Look through the data below and output, unchanged, every line from the one holding "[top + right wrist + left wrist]" through the one holding "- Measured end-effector", inclusive. Skip the pictures.
###
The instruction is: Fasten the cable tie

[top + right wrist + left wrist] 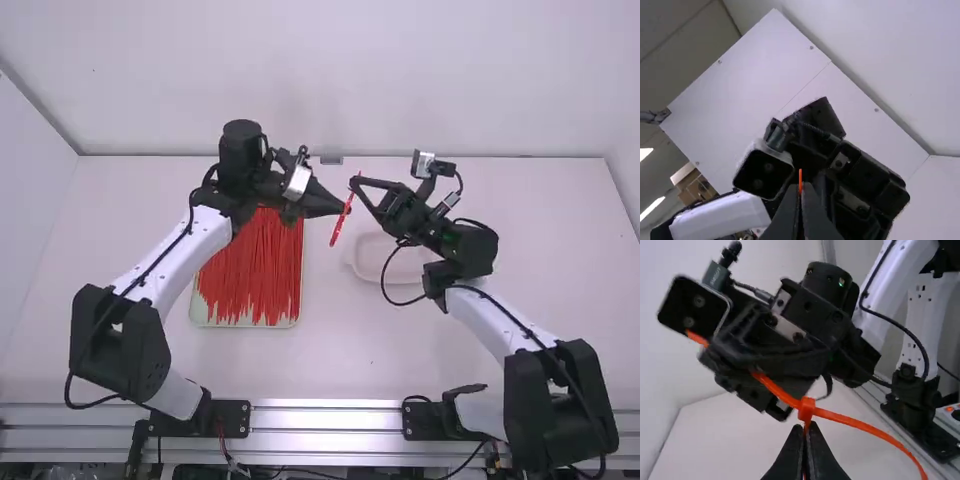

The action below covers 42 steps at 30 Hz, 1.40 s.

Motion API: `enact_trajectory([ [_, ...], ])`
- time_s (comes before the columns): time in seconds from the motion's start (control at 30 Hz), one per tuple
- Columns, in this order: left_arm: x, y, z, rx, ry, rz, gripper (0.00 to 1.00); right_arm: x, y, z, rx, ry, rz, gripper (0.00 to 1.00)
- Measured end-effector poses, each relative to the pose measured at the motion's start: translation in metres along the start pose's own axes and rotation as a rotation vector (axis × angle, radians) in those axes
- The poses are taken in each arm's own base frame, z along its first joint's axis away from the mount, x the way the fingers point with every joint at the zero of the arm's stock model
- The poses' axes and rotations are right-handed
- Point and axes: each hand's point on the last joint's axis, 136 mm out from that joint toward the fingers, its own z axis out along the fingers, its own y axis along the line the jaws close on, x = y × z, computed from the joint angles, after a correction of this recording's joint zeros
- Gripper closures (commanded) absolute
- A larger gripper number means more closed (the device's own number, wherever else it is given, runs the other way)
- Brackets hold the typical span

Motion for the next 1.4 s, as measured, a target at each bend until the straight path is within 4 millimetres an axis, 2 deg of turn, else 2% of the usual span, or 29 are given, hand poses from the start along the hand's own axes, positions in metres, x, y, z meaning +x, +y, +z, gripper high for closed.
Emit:
enact_trajectory([
  [0.2, 0.025, -0.011, 0.001, 0.002, 0.002, -0.060, 0.98, -0.014, 0.000, -0.011, 0.006, -0.024, -0.027, 1.00],
  [0.53, 0.064, -0.033, 0.001, -0.002, 0.004, -0.026, 0.98, -0.029, -0.007, -0.027, 0.042, -0.045, -0.026, 1.00],
  [0.83, 0.068, -0.035, 0.001, -0.010, 0.006, -0.027, 0.98, -0.034, -0.008, -0.030, 0.049, -0.057, -0.016, 1.00],
  [1.0, 0.067, -0.034, 0.001, -0.009, 0.005, -0.032, 0.98, -0.033, 0.002, -0.030, 0.016, -0.048, -0.056, 1.00],
  [1.03, 0.067, -0.034, 0.001, -0.009, 0.005, -0.027, 0.98, -0.032, 0.004, -0.030, 0.009, -0.045, -0.064, 0.96],
  [1.07, 0.066, -0.034, 0.001, -0.010, 0.005, -0.017, 0.98, -0.032, 0.005, -0.030, 0.004, -0.043, -0.070, 0.87],
  [1.1, 0.066, -0.034, 0.001, -0.009, 0.004, -0.013, 0.98, -0.032, 0.005, -0.030, 0.003, -0.045, -0.069, 0.82],
  [1.2, 0.069, -0.034, -0.004, -0.020, 0.005, -0.002, 0.98, -0.043, 0.008, -0.035, 0.007, -0.089, -0.095, 0.65],
  [1.3, 0.063, -0.029, -0.011, -0.042, 0.007, 0.030, 0.98, -0.043, 0.007, -0.036, 0.011, -0.084, -0.097, 0.55],
  [1.4, 0.053, -0.023, -0.018, -0.060, 0.009, 0.065, 0.99, -0.038, 0.006, -0.035, 0.011, -0.057, -0.096, 0.50],
])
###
### TASK OUTPUT
[top + right wrist + left wrist] 

The action below covers 42 steps at 30 Hz, 1.40 s.

Motion API: `enact_trajectory([ [_, ...], ])`
- time_s (comes before the columns): time in seconds from the motion's start (control at 30 Hz), one per tuple
- Columns, in this order: left_arm: x, y, z, rx, ry, rz, gripper (0.00 to 1.00); right_arm: x, y, z, rx, ry, rz, gripper (0.00 to 1.00)
- Measured end-effector poses, each relative to the pose measured at the motion's start: translation in metres along the start pose's own axes and rotation as a rotation vector (axis × angle, radians) in those axes

The exercise is done, and nothing more is needed.